Repeat the data. Keep each line identical.

SUPPLIED MATERIAL:
*** Begin section ***

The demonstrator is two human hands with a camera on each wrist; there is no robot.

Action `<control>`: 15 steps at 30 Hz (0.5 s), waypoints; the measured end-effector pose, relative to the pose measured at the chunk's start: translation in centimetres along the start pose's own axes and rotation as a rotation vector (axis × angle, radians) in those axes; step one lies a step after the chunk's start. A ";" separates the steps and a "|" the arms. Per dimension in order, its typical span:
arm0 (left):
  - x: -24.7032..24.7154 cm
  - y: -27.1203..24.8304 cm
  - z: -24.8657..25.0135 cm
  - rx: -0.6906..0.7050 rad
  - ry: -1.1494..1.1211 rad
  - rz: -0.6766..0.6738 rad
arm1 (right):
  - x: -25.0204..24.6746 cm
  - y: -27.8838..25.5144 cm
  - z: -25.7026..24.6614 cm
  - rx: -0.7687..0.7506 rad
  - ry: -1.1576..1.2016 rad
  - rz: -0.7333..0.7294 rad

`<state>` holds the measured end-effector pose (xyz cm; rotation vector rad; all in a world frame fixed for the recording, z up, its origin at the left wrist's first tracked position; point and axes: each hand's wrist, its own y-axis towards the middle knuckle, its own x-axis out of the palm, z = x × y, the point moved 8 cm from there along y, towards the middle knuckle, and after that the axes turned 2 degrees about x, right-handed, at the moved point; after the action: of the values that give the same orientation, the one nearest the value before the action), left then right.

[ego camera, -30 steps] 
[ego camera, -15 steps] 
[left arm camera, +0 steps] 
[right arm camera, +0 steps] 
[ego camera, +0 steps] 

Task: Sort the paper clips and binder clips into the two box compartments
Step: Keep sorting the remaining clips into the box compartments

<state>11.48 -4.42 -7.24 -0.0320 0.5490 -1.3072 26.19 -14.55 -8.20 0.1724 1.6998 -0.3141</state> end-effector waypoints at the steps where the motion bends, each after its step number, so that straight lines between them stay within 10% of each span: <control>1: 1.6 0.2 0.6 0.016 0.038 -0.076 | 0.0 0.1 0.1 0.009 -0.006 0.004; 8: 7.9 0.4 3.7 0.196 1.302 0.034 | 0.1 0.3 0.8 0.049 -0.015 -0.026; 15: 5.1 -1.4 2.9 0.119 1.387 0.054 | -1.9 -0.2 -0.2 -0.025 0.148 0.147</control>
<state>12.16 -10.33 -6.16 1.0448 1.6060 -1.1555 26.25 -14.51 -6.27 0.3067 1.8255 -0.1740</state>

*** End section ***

EXERCISE OUTPUT:
The demonstrator is two human hands with a camera on each wrist; there is no robot.

Action `<control>`: 15 steps at 30 Hz (0.5 s), waypoints; the measured end-effector pose, relative to the pose measured at the chunk's start: translation in centimetres along the start pose's own axes and rotation as a rotation vector (axis × angle, radians) in those axes; step one lies a step after the chunk's start. A ";" separates the steps and a "|" the arms. Per dimension in order, its typical span:
arm0 (left):
  - x: -24.7032..24.7154 cm
  - y: -27.1203..24.8304 cm
  - z: -24.8657..25.0135 cm
  - rx: -0.6906..0.7050 rad
  - ry: -1.1494..1.1211 rad
  - rz: -0.6766..0.6738 rad
arm1 (right):
  - x: -25.0204..24.6746 cm
  - y: -27.8838..25.5144 cm
  - z: -25.7026..24.6614 cm
  - rx: -0.7687..0.7506 rad
  - ry: -1.1576..1.2016 rad
  - rz: -0.7333..0.7294 rad

`<state>` holds the measured end-effector pose (xyz cm; rotation vector rad; all in a world frame fixed for the recording, z up, its origin at the left wrist's first tracked position; point and axes: each hand's wrist, its own y-axis towards the middle knuckle, its own x-axis out of the palm, z = x × y, the point moved 8 cm from there along y, towards the middle knuckle, and after that the axes turned 2 degrees about x, right-handed, at the moved point; after the action: of the values that give the same orientation, the one nearest the value before the action), left then right.

[ego camera, -30 steps] 
[ego camera, -15 steps] 
[left arm camera, +0 steps] 
[right arm camera, +0 steps] 
[ego camera, +0 steps] 

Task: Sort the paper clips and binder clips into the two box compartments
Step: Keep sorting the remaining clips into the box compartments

<state>11.48 -4.42 -7.24 -0.0320 0.5490 -1.3072 26.19 -14.55 -8.20 0.1724 1.6998 -0.3141</state> end-effector waypoints at the steps where the motion bends, each after its step number, so that straight lines between them stay within 10% of each span: <control>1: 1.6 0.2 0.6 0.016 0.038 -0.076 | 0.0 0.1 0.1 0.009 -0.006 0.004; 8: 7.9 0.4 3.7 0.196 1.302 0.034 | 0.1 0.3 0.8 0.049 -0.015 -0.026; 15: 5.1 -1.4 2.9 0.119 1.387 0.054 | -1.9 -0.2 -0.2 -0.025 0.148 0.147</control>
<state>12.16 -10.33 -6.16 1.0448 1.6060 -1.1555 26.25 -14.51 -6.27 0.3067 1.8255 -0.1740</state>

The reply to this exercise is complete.